高倉健や北大路欣也など昭和を代表する俳優陣キャスト
映画「八甲田山」は、昭和を代表する豪華な俳優陣が出演した事でも話題を集めていたようです。主人公である徳島大尉を高倉健が務めている他、前田吟、北大路欣也、大滝秀治などの面々が顔を連ねています。
映画『八甲田山』のあらすじ
映画「八甲田山」のあらすじは、ほぼ八甲田雪中行軍遭難事件の概要そのままです。事件を忠実に再現しながらも、人と人との繋がり、組織との関係などの極限状態での人間性も描かれています。
映画『八甲田山』の評判
映画「八甲田山」の評判はかなり良かったようです。その証拠に、映画「八甲田山」は配給収入25億900万円で、1977年の日本映画第1位を記録しています。豪華なキャストという事も関係しているかも知れませんが、八甲田雪中行軍遭難事件の内容が多くの人の関心をさらっていたようです。
伊藤薫の著書『八甲田山 消された真実』にも注目が
八甲田雪中行軍遭難事件を題材にした作品は映画だけではありません。2018年に発売された伊藤薫の著書「八甲田山 消された真実」にも現在注目が集まっています。

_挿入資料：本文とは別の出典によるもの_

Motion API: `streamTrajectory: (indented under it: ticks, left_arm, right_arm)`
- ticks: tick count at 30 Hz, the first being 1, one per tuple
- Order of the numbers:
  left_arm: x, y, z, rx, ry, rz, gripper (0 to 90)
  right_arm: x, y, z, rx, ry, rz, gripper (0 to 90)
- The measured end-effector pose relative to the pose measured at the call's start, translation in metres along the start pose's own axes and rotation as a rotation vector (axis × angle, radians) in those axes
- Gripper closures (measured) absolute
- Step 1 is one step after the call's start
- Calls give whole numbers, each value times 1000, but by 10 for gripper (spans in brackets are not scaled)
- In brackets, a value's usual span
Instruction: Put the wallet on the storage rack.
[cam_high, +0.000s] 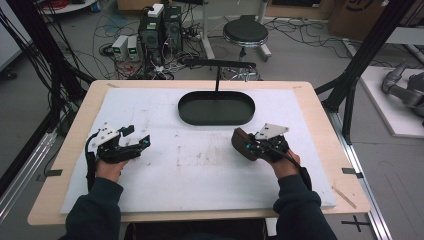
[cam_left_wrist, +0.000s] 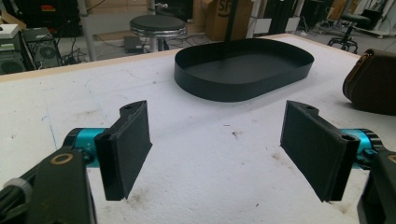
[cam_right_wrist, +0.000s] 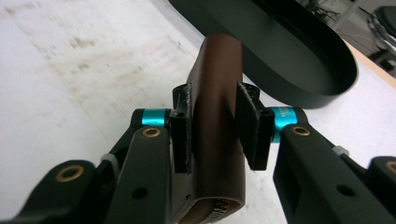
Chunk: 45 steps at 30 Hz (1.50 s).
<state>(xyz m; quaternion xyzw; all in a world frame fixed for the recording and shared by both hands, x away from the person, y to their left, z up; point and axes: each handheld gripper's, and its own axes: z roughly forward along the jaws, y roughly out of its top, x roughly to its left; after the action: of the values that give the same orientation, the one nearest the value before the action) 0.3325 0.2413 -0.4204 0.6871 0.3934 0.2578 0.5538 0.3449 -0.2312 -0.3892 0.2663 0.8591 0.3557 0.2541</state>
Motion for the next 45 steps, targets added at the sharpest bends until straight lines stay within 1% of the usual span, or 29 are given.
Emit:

同書は、八甲田雪中行軍遭難事件の生存者・小原中三郎元伍長が語った八甲田雪中行軍遭難事件の真相について記されています。
八甲田雪中行軍遭難事件は恐ろしい遭難事件
1902年に発生した八甲田雪中行軍遭難事件について詳しくご紹介してきました。八甲田雪中行軍遭難事件は、八甲田山をルートに雪中行軍をしていた青森歩兵第5連隊が遭難した事件で、210名中199名が亡くなる大事件だったそうです。冬の山の恐ろしさを知らしめる事件だったといえます。